Niger : un millier de membres présumés de Boko Haram jugés à huis clos

Par Jeune Afrique avec AFP

Capture d'écran d'une vidéo de Boko Haram, rendue publique en octobre 2014. © AP/SIPA

Près d’un millier de présumés combattants islamistes de Boko Haram sont jugés depuis début mars dans la plus grande discrétion au Niger.

« Une série d’audiences pour ‘association de malfaiteurs en lien avec une entreprise terroriste’ a débuté le 2 mars », a indiqué à l’AFP le procureur de la République Chaibou Samna.

Les prévenus sont des Nigériens, des Maliens et des Nigérians notamment, a-t-il précisé. Les procès vont durer plusieurs mois et concernent surtout des délits – et non des crimes -, dont les peines « ne dépassent pas dix ans de prison », a-t-il relevé. Un dossier peut regrouper 10 à 20 prévenus, a-t-il ajouté.

1 200 détenus en attente de jugement

« Il y a déjà eu des condamnations et un nombre important de personnes relaxées faute de preuves suffisantes », a déclaré le procureur. Certains prévenus ont écopé de « 3 à 9 ans de prison ferme ». Les « crimes » seront jugés ultérieurement par d’autres juridictions, a-t-il assuré.

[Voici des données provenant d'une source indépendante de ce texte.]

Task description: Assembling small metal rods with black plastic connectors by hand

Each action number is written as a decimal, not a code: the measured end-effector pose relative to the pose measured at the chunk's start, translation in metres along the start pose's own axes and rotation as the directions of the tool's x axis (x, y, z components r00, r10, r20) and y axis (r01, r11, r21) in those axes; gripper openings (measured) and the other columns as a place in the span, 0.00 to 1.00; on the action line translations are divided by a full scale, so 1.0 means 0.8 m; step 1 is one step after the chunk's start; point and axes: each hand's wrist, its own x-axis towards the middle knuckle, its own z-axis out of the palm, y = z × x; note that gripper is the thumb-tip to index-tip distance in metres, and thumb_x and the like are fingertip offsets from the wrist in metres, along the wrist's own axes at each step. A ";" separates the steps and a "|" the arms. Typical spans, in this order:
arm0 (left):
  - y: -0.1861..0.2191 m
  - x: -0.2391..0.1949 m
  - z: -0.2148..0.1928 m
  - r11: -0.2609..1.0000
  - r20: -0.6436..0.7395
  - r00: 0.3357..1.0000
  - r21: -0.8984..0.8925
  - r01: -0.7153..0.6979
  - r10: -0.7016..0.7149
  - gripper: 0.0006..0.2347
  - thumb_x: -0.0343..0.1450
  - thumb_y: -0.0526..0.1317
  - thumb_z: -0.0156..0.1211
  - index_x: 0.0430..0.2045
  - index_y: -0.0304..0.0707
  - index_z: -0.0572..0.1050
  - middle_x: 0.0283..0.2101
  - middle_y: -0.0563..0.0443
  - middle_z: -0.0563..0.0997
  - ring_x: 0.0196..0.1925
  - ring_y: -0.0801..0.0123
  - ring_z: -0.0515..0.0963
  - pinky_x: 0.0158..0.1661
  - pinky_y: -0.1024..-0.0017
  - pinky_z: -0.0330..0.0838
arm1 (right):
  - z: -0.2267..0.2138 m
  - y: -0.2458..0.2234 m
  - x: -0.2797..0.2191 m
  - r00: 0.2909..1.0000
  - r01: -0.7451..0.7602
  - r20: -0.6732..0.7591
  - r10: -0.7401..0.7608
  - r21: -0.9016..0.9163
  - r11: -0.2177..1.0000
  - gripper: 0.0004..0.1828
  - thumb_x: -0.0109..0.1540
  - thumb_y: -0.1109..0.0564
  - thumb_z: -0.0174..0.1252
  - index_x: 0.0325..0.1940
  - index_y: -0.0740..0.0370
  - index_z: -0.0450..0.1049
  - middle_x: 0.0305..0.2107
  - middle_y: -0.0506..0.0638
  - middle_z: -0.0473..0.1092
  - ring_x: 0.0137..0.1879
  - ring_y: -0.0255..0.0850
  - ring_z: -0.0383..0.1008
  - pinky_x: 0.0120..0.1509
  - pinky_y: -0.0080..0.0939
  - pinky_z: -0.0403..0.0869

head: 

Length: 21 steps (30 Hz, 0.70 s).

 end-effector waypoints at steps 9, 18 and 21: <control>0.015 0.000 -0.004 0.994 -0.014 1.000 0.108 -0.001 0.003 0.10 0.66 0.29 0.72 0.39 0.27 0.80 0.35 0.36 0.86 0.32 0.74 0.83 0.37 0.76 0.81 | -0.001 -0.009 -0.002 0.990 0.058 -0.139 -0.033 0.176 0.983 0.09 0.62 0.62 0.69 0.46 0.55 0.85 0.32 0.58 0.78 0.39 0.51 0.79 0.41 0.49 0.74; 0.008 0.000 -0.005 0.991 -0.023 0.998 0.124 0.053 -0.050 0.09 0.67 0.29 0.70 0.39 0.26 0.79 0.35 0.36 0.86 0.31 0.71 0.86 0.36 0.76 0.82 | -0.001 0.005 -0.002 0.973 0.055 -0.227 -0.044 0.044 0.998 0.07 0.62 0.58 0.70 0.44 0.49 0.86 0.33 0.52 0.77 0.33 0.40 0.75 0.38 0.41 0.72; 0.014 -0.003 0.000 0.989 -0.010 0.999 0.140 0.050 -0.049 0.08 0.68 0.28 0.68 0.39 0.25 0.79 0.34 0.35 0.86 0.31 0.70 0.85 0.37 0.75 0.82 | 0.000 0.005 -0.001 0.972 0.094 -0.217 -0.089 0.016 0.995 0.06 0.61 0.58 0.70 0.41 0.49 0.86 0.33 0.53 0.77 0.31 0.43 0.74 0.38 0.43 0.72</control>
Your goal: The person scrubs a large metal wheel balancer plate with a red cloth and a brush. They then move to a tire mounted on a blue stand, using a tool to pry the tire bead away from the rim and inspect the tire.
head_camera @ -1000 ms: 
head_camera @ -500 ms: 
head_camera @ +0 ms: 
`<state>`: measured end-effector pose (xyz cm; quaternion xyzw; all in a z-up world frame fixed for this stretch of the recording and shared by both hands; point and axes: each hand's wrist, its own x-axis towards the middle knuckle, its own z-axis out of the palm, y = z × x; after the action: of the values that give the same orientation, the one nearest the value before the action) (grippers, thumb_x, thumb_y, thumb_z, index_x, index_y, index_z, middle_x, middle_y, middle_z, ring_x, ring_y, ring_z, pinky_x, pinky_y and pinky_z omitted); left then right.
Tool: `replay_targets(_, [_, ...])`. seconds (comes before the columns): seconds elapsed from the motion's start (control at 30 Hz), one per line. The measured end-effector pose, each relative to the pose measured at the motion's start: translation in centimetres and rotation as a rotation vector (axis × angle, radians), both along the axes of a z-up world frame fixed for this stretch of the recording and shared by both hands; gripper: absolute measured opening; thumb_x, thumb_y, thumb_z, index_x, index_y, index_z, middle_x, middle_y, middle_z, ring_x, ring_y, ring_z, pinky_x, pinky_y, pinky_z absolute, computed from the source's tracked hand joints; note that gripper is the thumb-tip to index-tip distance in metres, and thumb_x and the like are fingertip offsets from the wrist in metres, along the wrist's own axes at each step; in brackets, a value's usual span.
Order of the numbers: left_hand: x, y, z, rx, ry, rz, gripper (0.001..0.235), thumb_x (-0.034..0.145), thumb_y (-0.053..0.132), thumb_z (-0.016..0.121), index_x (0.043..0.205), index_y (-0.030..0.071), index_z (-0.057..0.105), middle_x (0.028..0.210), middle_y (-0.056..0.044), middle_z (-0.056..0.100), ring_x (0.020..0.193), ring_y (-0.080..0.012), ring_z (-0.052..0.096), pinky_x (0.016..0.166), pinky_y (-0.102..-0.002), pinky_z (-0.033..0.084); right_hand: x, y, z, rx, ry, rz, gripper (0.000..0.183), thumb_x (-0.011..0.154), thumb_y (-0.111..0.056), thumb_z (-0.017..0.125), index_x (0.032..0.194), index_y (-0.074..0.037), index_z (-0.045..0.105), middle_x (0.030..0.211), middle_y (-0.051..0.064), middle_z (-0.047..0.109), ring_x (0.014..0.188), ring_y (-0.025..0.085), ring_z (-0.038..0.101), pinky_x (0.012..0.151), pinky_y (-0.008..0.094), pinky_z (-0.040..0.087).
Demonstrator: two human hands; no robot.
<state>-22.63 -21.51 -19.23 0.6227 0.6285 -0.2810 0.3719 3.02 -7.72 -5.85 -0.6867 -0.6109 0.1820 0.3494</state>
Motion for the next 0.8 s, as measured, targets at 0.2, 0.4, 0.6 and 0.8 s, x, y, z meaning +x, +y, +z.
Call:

Fin décembre 2016, Niamey avait annoncé l’accélération des procédures judiciaires à l’encontre des présumés combattants de Boko Haram incarcérés depuis plus d’un an. Ils seraient 1 200 à attendre un jugement depuis 2015, d’après une source sécuritaire. Certains ont été « capturés lors de combats » ou de contrôles « en vertu de l’état d’urgence » imposé dans la région de Diffa, a précisé cette source.

177 civils tués

Depuis le début de l’année 2015, le groupe islamiste mène des attaques meurtrières dans le pays. Au moins 177 civils ont été tués entre février 2015 et septembre 2016 à Diffa, selon l’ONU.

Cette région très proche du nord-est du Nigeria abrite désormais plus de 300 000 réfugiés et déplacés, souvent au milieu d’une population locale déjà très pauvre, selon l’ONU qui demande régulièrement à la communauté internationale d’accroître son soutien financier.